I think our humanity - the points you make about the difference between other animals and humans is due to evolution. Nature might be red in tooth and claw but it's also predictable.
I don't believe in macro-evolution, as I have never seen any evidentiary reason to do so. On the other hand, what I have been describing concerning human beings using the advantage nature gave them - intelligence - to decide that there is something higher and better than themselves and use that belief to civilize themselves would very much be micro-evolution . . . evolution inside a species.
But just on that, have you seen the video of the hippo that attacked the crocodile at the African waterhole, said crocodile having just attacked a gazelle. The hippo fought off the croc and seemingly tried to help the gazelle which died as a result of the attack. Not only was it an out-group example of altruism, it was a cross-species example of altruism. But I'm not going to rely on one recorded incident to back up my point.
WAS it altruistic? How do you know? Can one question a hippopotamus as to his motives? Or can one only anthropomorphize his actions according to human perceptions?
Human children are helpless when they're born. For them to survive they have to be closely and carefully nurtured.

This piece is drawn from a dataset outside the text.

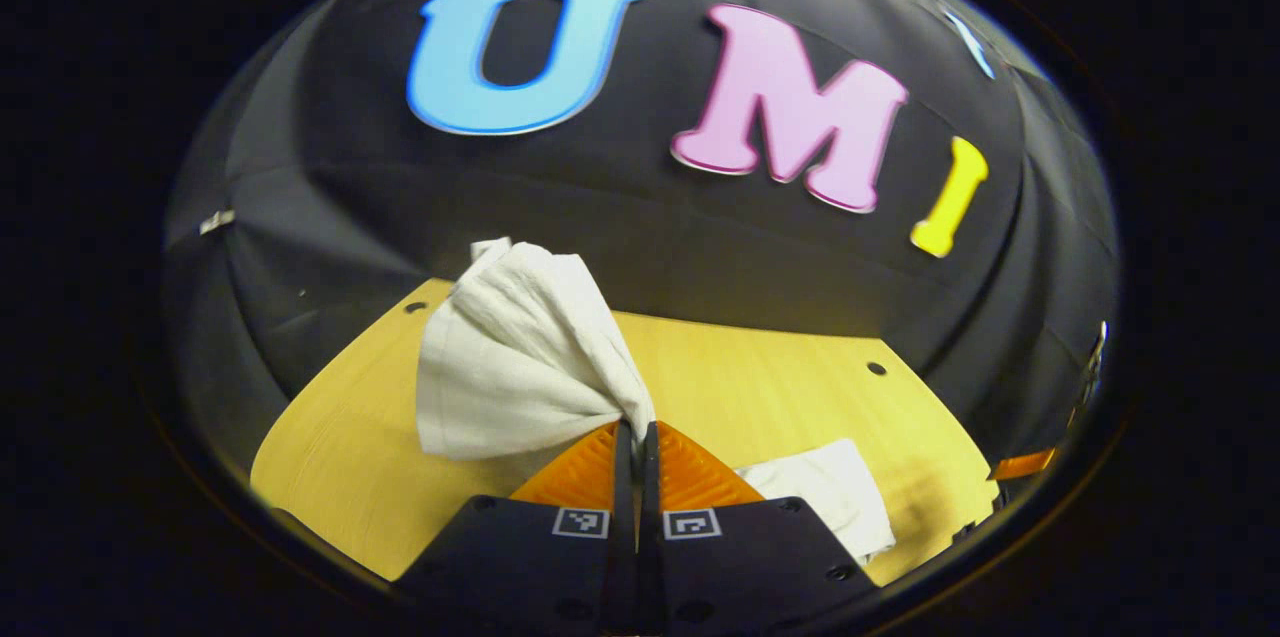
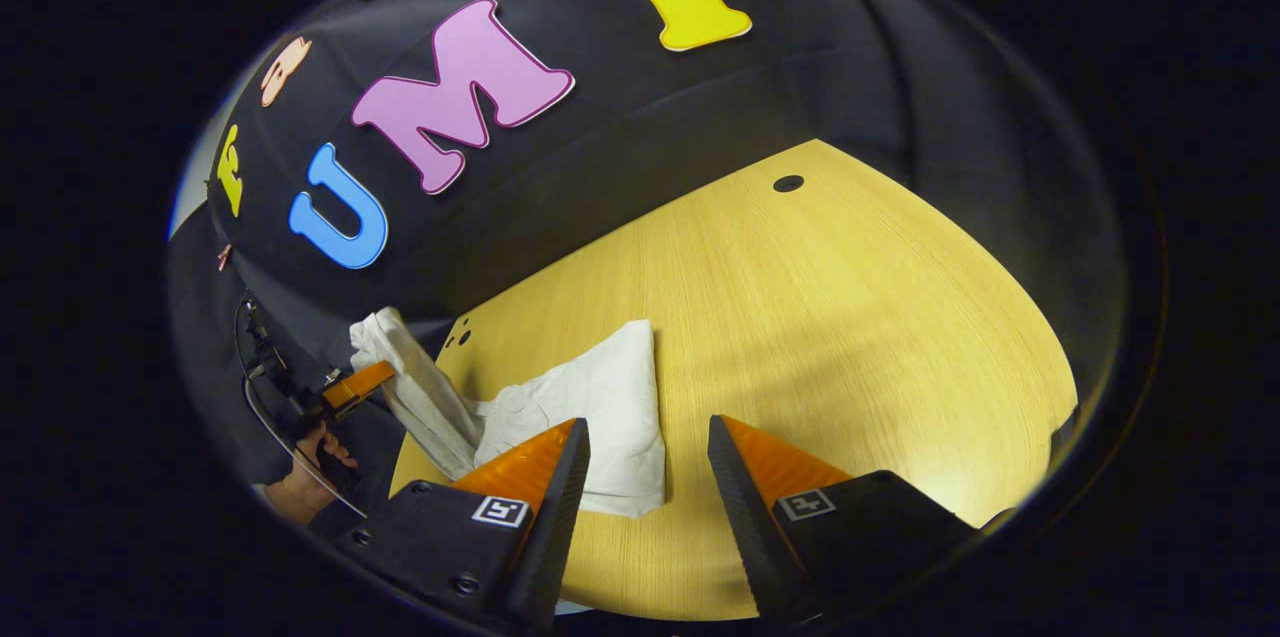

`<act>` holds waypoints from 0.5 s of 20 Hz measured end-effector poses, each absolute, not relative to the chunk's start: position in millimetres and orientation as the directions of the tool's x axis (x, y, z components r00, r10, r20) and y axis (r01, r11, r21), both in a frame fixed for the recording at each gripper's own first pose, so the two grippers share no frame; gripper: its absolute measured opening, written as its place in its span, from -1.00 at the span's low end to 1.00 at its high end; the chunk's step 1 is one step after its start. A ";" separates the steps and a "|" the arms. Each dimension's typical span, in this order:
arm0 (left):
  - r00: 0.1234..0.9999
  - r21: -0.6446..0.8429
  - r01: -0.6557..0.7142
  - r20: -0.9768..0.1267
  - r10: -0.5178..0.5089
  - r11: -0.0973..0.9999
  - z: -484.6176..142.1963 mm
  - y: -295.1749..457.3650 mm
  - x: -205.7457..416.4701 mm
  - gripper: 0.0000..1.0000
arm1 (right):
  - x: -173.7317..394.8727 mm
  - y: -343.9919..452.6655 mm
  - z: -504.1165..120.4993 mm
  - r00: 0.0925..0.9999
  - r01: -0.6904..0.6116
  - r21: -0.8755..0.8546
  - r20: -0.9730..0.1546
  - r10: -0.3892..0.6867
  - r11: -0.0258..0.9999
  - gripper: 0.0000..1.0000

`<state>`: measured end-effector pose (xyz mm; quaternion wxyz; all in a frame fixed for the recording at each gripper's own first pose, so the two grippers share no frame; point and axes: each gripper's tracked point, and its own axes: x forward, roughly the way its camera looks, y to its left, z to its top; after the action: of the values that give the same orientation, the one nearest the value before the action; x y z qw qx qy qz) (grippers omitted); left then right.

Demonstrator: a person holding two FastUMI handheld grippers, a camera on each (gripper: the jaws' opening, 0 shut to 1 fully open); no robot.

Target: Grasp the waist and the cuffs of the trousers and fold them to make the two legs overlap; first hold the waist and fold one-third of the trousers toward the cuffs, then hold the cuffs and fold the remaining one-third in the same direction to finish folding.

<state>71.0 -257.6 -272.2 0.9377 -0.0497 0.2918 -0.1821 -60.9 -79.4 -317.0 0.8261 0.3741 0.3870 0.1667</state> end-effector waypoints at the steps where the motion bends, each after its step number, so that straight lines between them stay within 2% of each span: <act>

Now I always get confused about this and I'll stand to be corrected but I think it's the case that evolutionary processes among humans meant that those humans who reproduced and showed and used traits that would be considered good parenting would have ensured the reproduction of those traits in their offspring while poor parents would have seen their offspring not survive, thus humans who were good parents were better adapted to continue the lineage and eventually the pattern was set. Okay that's just my guessing, I'm not anthropologist.
The problem with the idea of natural selection and "survival of the fittest" is that it's a tautology. It basically says, "This survived, ergo it must have been the fittest."

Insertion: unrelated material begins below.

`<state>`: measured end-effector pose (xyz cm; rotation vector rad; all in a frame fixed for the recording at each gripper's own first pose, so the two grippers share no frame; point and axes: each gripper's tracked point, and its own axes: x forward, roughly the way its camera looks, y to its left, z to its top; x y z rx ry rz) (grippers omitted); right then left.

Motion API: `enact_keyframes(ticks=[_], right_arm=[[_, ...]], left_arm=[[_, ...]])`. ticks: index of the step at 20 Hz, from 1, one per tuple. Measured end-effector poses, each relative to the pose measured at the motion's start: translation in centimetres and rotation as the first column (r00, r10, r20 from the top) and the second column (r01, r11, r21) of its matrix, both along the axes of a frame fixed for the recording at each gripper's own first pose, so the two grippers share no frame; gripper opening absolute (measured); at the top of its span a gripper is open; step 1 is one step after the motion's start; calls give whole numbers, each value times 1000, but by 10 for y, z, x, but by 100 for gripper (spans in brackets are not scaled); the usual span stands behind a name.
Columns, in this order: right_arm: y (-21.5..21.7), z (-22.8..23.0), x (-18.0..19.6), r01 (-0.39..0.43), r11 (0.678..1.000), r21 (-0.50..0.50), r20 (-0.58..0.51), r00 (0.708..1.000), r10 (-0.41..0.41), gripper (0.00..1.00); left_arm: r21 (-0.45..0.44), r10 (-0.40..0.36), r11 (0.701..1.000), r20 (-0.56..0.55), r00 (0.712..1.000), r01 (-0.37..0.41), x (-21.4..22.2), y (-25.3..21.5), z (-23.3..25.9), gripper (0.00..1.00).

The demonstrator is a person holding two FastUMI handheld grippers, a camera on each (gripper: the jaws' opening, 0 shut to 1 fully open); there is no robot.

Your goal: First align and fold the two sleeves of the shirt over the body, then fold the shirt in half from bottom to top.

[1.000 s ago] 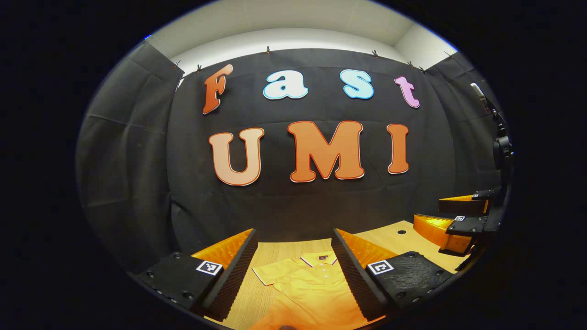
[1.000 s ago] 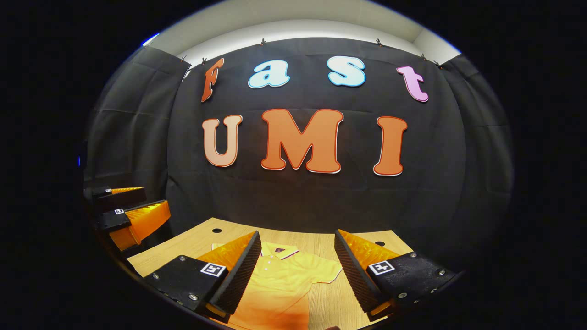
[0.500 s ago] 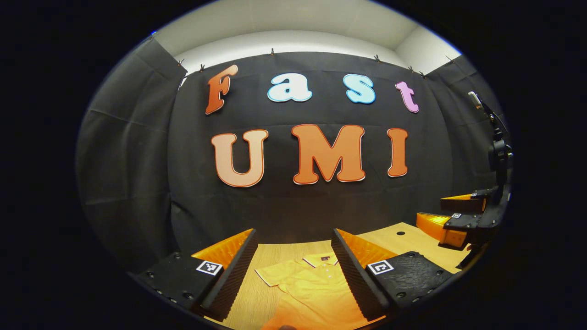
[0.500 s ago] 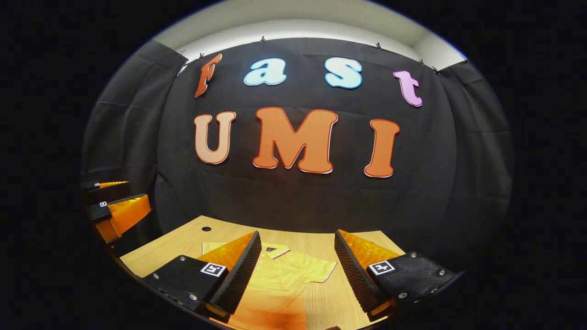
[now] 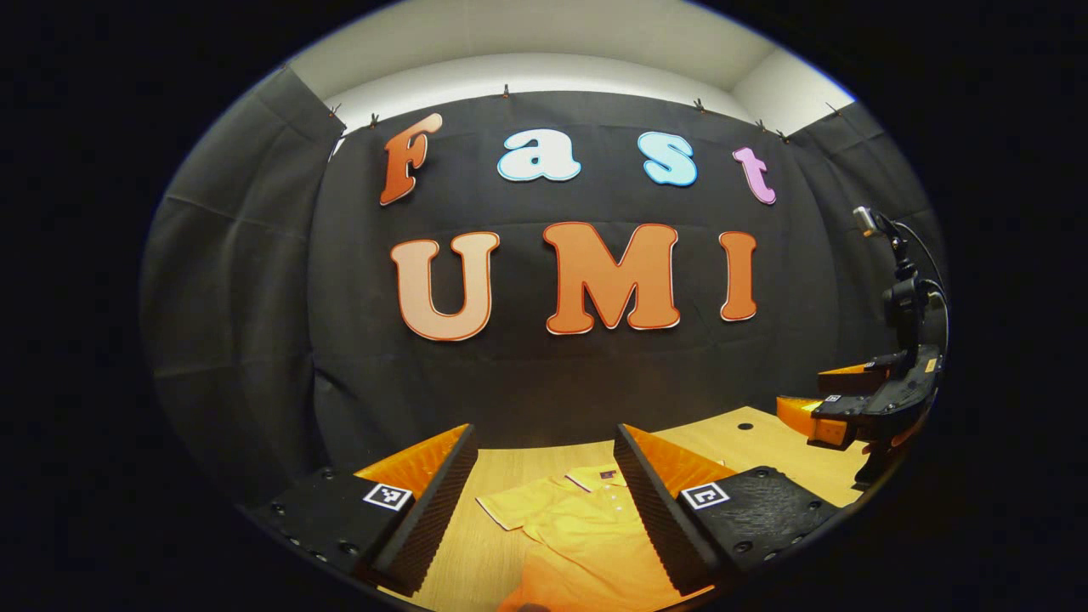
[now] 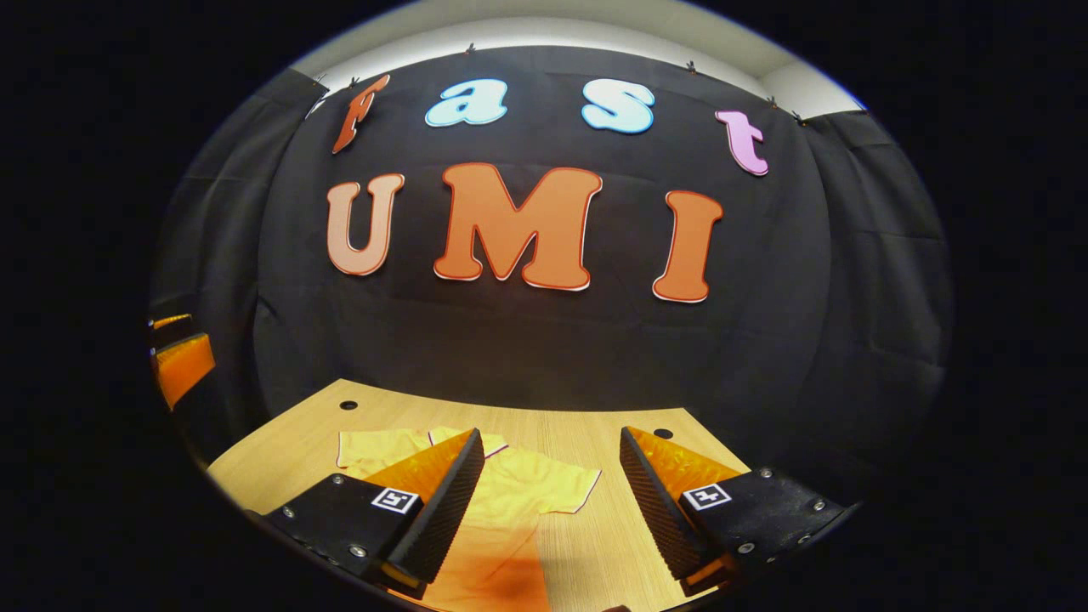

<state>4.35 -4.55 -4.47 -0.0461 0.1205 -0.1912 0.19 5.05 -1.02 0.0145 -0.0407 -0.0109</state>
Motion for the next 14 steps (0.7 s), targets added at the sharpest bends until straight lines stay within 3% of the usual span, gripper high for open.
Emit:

All animals have the built-in instinct to reproduce and ensure the continuation of their species, and humans have it too. However, we do not see in other animals the levels of attachment to offspring that humans typically display, because humans have managed to think about it and apply moral standards to it. And, of course, we also see that many humans, sadly, have managed to overcome any sort of moral training in this regard, and even to overcome their basic animal instincts.
I think human altruism works on the basis of proximity. I suspect we all know the old journalistic saw that a couple of thousand people drowned in a dam burst on the other side of the world is news while the death of a friend is a tragedy.

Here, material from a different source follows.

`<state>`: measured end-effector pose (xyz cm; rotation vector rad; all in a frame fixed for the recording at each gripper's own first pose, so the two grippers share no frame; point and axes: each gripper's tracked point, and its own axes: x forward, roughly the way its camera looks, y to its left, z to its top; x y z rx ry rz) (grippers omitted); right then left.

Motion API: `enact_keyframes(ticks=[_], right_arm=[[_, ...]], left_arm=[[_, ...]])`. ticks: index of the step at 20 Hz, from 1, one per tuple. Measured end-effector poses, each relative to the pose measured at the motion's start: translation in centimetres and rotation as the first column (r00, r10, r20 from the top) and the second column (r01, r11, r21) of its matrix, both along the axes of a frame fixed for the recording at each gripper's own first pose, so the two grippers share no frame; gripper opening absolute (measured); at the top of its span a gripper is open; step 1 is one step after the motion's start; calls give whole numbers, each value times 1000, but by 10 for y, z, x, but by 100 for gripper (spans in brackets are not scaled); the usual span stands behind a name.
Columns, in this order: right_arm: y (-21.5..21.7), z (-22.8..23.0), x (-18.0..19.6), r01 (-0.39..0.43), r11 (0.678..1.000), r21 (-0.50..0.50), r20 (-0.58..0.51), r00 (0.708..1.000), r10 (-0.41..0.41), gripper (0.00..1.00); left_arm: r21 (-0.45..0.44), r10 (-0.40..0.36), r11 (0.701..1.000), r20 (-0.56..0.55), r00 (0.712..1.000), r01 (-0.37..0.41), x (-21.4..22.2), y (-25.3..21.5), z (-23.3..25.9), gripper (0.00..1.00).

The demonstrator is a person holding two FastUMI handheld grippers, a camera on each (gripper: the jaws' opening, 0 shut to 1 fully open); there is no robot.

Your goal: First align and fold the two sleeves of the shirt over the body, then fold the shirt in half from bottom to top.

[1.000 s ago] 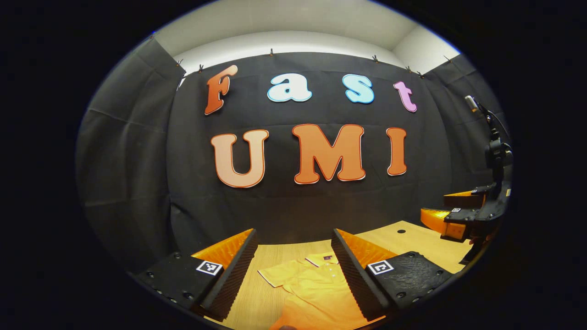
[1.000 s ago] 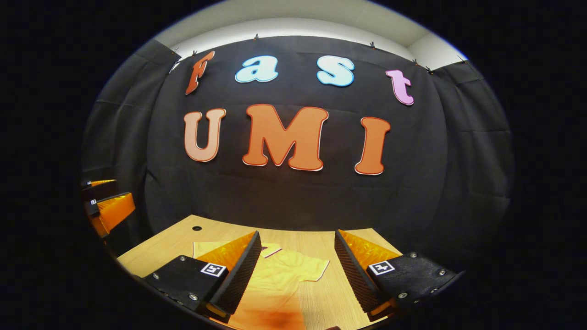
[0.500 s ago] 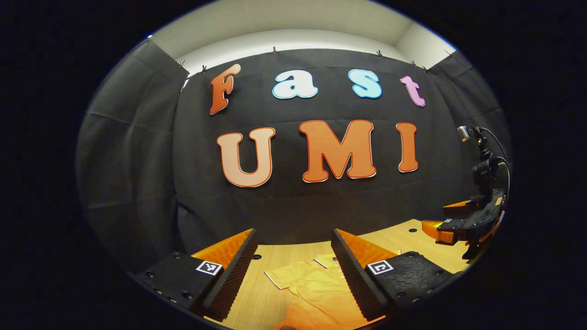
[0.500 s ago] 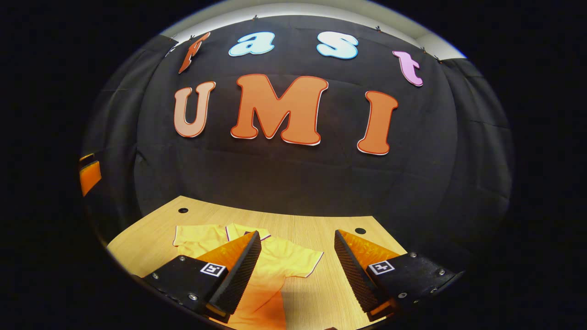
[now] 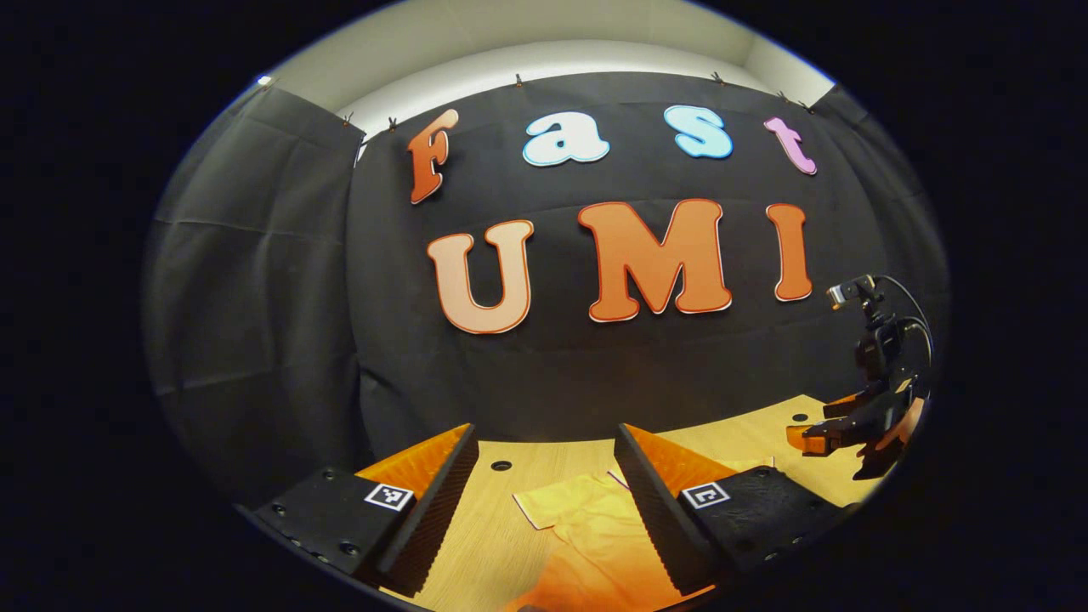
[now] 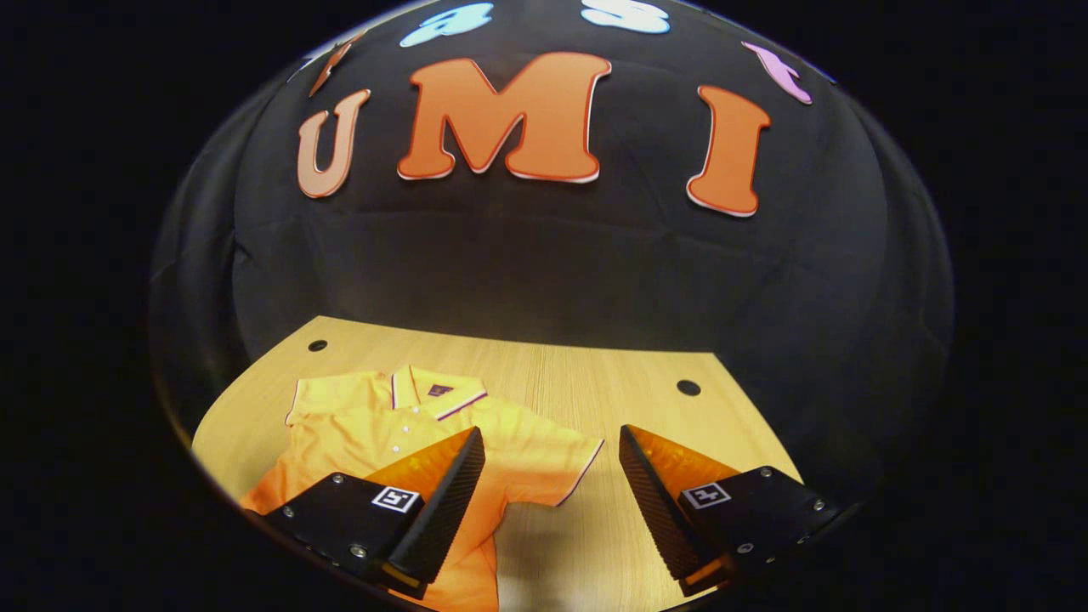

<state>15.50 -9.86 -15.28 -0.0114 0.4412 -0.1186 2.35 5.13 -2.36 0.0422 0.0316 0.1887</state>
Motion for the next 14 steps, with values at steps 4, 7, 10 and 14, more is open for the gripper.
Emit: enact_keyframes(ticks=[4,7,10,14], right_arm=[[-14,-41,19,24,999,42,-131,991,-18,94],[-20,-68,31,41,996,80,-227,974,-22,90],[-26,-87,42,39,996,80,-297,955,-13,83],[-27,-116,52,54,989,137,-411,912,7,87]], left_arm=[[9,71,997,-49,996,-70,-6,8,-16,99],[13,119,993,-84,989,-119,-10,13,-26,99],[17,151,989,-123,981,-150,-12,12,-39,98],[24,165,986,-182,969,-163,-13,6,-54,98]])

It doesn't really matter. My point is that humans have no natural reason to be altruistic toward anyone, and we certainly don't have an inborn instinct toward it. Altruism is a learned attitude, whether applied to one we know well or a complete stranger. And by the way, friendship is ALSO a learned attitude, grown out of the same moral standards that gave rise to altruism and the concept of human rights.
I'll stop there. Swirling thoughts, lots of ideas that aren't taking shape yet. Certainties and doubts are circling each other warily.
It is both fascinating and confusing to contemplate the origins of human civilization, I'll admit. Anthropology can make all sorts of guesses, inferences, and observations, but it's only a little better than the study of evolution. No one was actually there to know for sure.